Le dépistage doit changer, il ne doit pas être exclu à cause de la vaccination.
Place du test HPV en suivi des femmes après chirurgie du col.
Le Pr D. Riethmuller a insisté sur le fait que les femmes traitées pour une lésion précancéreuse ont un risque de cancer invasif du col de l’utérus cinq fois plus élevé que celui de la population générale. Or l’Anaes recommande la pratique d’une colposcopie, avec cytologie trois mois après l’intervention, et d’un suivi cytologique à six et douze mois.
En fait, l’association frottis-test HPV négatif est un marqueur de guérison.
Sa valeur prédictive négative est proche de 100 %. Cette pratique permettrait de sélectionner deux groupes de femmes, celles qui n’ont plus de virus dans les voies génitales (entre les deux tiers et les trois quarts des femmes) au contrôle des trois et six mois suivant l’intervention pourraient être à nouveau incluses dans un suivi de routine.
En revanche, celles dont le test HPV est toujours positif et/ou le frottis est anormal sont à risque de récidive ; elles doivent être surveillées en priorité car elles risquent de développer un cancer.
Le dépistage, une étape majeure de prévention.

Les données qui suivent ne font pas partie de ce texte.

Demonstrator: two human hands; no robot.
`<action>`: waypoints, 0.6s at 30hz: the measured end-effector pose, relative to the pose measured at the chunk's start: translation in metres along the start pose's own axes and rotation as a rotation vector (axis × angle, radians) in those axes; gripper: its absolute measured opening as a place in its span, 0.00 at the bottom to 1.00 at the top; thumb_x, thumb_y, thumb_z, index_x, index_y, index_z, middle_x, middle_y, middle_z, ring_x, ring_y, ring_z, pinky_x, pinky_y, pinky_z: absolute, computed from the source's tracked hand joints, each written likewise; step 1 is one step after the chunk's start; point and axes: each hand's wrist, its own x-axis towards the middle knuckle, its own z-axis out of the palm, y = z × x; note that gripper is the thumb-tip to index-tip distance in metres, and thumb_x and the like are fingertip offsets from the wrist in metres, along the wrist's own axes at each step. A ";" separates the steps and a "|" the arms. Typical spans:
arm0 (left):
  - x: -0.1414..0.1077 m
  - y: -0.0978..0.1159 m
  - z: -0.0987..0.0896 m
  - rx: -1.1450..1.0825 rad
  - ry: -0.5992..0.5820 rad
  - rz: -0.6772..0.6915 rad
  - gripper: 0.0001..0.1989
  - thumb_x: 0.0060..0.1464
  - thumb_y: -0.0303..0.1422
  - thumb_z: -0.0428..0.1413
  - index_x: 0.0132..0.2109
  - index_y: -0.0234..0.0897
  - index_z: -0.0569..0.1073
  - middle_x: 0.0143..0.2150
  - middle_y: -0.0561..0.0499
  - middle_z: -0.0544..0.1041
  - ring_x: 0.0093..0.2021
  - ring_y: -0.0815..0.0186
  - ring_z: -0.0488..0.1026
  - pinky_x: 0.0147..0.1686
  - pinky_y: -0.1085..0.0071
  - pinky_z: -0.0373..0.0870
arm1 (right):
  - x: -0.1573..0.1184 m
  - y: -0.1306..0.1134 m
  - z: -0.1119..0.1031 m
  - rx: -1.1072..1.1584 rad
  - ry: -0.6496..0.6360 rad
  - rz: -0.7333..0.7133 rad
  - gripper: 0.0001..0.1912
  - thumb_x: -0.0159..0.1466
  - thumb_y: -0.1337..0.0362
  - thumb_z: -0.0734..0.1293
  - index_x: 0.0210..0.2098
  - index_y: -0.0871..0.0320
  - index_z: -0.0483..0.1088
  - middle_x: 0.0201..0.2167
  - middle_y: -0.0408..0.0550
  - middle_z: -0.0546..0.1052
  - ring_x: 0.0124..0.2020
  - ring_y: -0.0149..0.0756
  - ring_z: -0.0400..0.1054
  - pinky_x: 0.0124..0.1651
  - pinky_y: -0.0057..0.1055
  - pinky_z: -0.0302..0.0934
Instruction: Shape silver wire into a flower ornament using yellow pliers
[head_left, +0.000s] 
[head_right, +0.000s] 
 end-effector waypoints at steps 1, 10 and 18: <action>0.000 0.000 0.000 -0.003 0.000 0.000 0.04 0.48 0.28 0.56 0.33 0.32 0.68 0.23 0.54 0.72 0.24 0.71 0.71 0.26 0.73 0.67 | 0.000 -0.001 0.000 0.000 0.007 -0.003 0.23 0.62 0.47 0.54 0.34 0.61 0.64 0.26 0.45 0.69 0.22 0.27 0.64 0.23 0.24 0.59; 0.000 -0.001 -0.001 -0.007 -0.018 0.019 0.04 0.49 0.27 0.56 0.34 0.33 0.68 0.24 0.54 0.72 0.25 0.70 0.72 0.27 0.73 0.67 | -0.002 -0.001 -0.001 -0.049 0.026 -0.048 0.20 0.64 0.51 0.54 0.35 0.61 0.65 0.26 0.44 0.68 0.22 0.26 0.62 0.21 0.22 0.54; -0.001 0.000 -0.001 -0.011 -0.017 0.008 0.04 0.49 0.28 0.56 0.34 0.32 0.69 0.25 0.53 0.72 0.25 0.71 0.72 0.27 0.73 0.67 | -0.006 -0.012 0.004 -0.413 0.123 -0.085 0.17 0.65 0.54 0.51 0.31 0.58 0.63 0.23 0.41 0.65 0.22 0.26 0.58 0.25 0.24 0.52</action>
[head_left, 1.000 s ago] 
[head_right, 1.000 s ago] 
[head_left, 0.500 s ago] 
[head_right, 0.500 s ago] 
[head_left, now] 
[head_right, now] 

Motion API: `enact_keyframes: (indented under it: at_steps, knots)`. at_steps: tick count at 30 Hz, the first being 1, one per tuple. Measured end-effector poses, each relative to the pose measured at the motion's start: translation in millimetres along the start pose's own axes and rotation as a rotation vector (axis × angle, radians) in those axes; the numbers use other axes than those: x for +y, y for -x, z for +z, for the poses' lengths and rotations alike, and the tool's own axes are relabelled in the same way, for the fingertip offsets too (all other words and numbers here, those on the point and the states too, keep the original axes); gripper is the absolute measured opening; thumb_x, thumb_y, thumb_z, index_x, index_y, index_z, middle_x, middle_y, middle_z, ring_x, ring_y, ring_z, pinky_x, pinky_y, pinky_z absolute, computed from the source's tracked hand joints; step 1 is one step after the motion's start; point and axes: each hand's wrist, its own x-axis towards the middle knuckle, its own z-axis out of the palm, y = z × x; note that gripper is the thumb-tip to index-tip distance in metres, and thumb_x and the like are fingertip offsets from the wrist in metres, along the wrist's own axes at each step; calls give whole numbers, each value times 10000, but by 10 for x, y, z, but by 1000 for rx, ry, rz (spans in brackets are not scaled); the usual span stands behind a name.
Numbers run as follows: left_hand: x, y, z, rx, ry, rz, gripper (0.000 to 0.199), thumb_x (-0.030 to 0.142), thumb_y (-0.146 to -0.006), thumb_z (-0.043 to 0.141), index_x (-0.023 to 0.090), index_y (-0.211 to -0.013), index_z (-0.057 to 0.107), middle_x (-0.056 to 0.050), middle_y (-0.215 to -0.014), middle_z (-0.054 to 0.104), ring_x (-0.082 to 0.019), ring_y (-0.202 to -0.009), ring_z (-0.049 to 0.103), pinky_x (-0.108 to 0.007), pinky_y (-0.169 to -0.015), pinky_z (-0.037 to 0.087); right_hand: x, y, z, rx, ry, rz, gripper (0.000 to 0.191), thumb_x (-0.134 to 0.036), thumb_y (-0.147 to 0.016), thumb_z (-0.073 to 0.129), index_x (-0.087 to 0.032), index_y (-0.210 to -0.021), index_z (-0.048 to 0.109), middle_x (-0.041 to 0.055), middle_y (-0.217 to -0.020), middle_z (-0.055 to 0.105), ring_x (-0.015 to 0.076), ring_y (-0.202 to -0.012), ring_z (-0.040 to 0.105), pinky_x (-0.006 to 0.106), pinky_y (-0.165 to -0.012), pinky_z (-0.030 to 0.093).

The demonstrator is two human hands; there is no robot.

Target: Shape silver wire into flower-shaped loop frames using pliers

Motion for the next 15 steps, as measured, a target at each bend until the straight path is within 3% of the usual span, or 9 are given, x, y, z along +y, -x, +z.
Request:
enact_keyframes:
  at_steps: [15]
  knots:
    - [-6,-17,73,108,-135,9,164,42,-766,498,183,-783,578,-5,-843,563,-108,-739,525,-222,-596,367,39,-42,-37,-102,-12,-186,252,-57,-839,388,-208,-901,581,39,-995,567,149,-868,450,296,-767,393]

Pour le Pr Bernard Blanc, même à l’ère de la vaccination, le dépistage reste une étape majeure de prévention. Deux vaccins arrivent sur le marché : quadrivalent HPV 6-11-16-18 ; bivalent HPV 16-18. Ils vont diminuer les infections persistantes aux virus HPV 16 et 18 de 89 à 100 %.
Ils vont constituer une prévention primaire du cancer du col utérin.
Le dépistage, actuellement fait par frottis, constitue la prévention secondaire de ce cancer.
Faut-il continuer à le pratiquer chez les femmes vaccinées, faut-il changer de mode de dépistage ?
La cible vaccinale sera les filles de 9 à 13 ans ; les résultats de la campagne de vaccination seront effectifs dans vingt à trente ans.
Les vaccins ne couvriront que 62 à 77 % de tous les cancers du col utérin.
La diminution des anomalies intraépithéliales, grâce à la vaccination, va diminuer la valeur prédictive positive (VPP) de la cytologie : VPP = sensibilité x prévalence.
Le test HPV est plus sensible que la cytologie, il est standardisé, validé et reproductible. Sa VPP est supérieure à celle du frottis.
Le vaccin n’entraînera pas la disparition du cancer du col. Il diminuera la prévalence des frottis anormaux et du cancer invasif.
Le dépistage des lésions préinvasives sera toujours d’actualité, le test HPV étant le plus fiable dans ce domaine.
Tarbes. 20es Journées pyrénéennes de gynécologie. Symposium Digene.